— Work order —
With the exception of the pictures, write out the data below precisely.
━━━━━━━━
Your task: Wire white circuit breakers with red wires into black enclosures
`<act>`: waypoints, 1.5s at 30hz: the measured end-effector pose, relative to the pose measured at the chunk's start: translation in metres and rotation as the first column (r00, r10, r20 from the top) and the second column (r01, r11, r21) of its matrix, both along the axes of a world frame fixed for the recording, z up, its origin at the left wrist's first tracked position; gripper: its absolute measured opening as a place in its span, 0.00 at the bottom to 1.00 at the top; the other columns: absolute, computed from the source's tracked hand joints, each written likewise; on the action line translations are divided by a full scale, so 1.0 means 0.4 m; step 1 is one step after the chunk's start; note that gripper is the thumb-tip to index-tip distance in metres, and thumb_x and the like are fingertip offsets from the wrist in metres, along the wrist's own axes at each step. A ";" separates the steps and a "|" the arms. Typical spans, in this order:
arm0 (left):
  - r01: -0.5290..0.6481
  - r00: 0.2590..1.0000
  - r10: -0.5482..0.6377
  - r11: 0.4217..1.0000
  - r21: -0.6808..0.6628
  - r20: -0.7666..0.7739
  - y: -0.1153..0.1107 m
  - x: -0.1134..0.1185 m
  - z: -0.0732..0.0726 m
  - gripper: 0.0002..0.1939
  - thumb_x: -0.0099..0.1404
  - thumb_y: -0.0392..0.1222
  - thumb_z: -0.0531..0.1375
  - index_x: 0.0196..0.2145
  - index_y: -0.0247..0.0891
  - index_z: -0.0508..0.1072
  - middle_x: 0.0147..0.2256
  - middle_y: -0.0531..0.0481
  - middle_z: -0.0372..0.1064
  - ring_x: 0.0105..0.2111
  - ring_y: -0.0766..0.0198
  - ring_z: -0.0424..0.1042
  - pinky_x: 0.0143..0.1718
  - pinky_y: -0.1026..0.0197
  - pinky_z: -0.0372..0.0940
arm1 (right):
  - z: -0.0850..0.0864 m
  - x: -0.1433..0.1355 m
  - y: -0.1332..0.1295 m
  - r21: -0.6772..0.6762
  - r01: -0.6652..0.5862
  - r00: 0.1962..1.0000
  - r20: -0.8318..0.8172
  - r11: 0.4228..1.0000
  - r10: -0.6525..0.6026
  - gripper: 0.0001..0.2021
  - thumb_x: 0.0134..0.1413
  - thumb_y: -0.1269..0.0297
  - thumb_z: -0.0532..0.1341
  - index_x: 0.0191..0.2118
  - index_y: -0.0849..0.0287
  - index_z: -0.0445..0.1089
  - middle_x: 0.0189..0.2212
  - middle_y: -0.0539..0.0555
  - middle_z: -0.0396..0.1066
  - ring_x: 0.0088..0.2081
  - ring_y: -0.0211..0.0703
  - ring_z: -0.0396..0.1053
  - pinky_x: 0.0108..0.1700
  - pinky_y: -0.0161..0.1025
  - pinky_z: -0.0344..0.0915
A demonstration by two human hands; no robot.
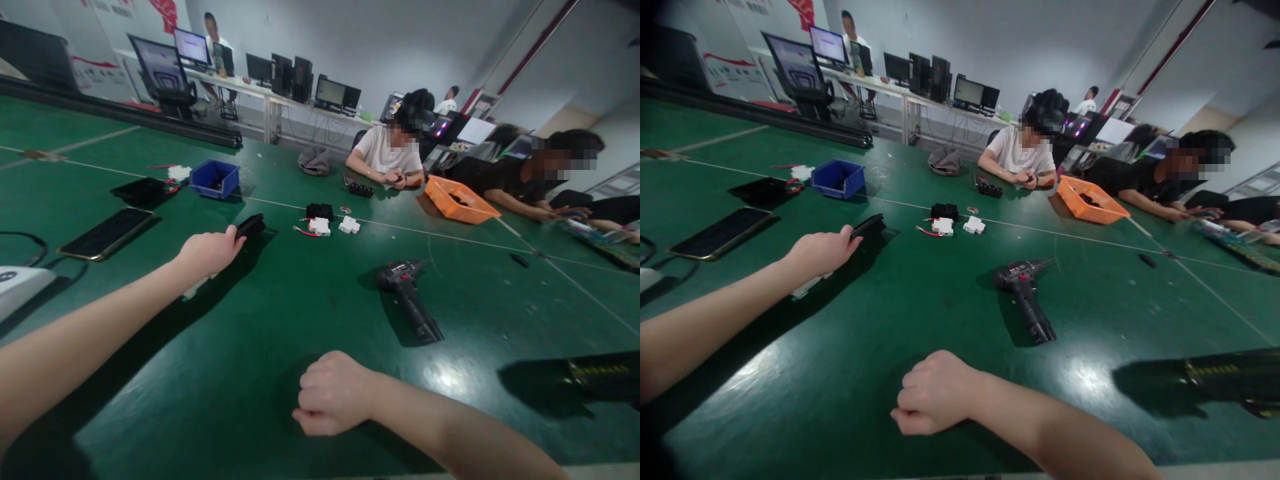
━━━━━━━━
— Solved problem —
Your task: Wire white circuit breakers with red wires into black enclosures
`<act>`: waypoints, 1.5s at 30hz: the measured end-effector pose, relative to the pose measured at the chunk's start: translation in metres and rotation as the first column (r00, r10, r20 from the top) and the second column (r01, r11, r21) of its matrix, both along the axes of a world frame fixed for the recording, z up, its origin at the left wrist's first tracked position; gripper: its absolute measured opening as a place in its span, 0.00 at the bottom to 1.00 at the top; the other columns: absolute, computed from the source's tracked hand joints, each written likewise; on the action line translations are divided by a full scale, so 1.0 means 0.4 m; step 1 is one step after the chunk's start; note that gripper is the thumb-tip to index-tip distance in metres, and thumb_x and the like are fingertip offsets from the wrist in metres, along the wrist's own axes at each step. A ";" separates the steps and a "|" the arms. Typical spans, in this order:
arm0 (left):
  - r01: -0.5290..0.6481
  - r00: 0.2590..1.0000
  - r10: -0.5482..0.6377
  - r11: 0.4217..1.0000
  - r21: -0.6808..0.6628
  - r20: -0.7666..0.7739
  - y: -0.1153..0.1107 m
  - x: -0.1134..0.1185 m
  - z: -0.0732..0.0726 m
  - gripper: 0.0002..0.1939
  - thumb_x: -0.0099..0.1404
  - thumb_y: -0.0392..0.1222
  - thumb_z: -0.0531..0.1375
  - index_x: 0.0196..0.2145
  - index_y: -0.0247..0.0891
  - index_z: -0.0508..0.1072
  - middle_x: 0.0147..0.2256
  - middle_y: -0.0531..0.0481
  - middle_z: -0.0372..0.1064
  - ring_x: 0.0105..0.2111
  - ring_y: -0.0766..0.0198
  - ring_z: -0.0424..0.1042
  - pinky_x: 0.0143..0.1718
  - pinky_y: -0.1026..0.0197
  - pinky_z: -0.0372..0.0940
arm1 (right):
  - z: -0.0850..0.0864 m
  - x: -0.1433..0.1355 m
  - y: -0.1332..0.1295 m
  - r21: -0.6772..0.6762
  - r01: -0.6652..0.5862
  - r00: 0.1962..1.0000
  - r20: -0.8318..0.8172
  - r11: 0.4228..1.0000
  - r10: -0.6525..0.6026
  - gripper: 0.0001..0.2021
  - thumb_x: 0.0134..0.1413
  - thumb_y: -0.1269..0.0297
  - thumb_z: -0.0532..0.1341
  - index_x: 0.0191..0.2118
  - index_y: -0.0849..0.0287
  - index_z: -0.0445..0.1089
  - middle_x: 0.0189..0.2212
  - middle_y: -0.0539..0.0555
  - middle_z: -0.0396..0.1066
  - ring_x: 0.0088..0.2081
  - ring_y: -0.0211..0.0703
  - ring_z: -0.0396..0.1053
  - pinky_x: 0.0108..0.1700
  - pinky_y: -0.0161..0.1025
  - pinky_z: -0.0344..0.0915
A demonstration by two human hands; no robot.

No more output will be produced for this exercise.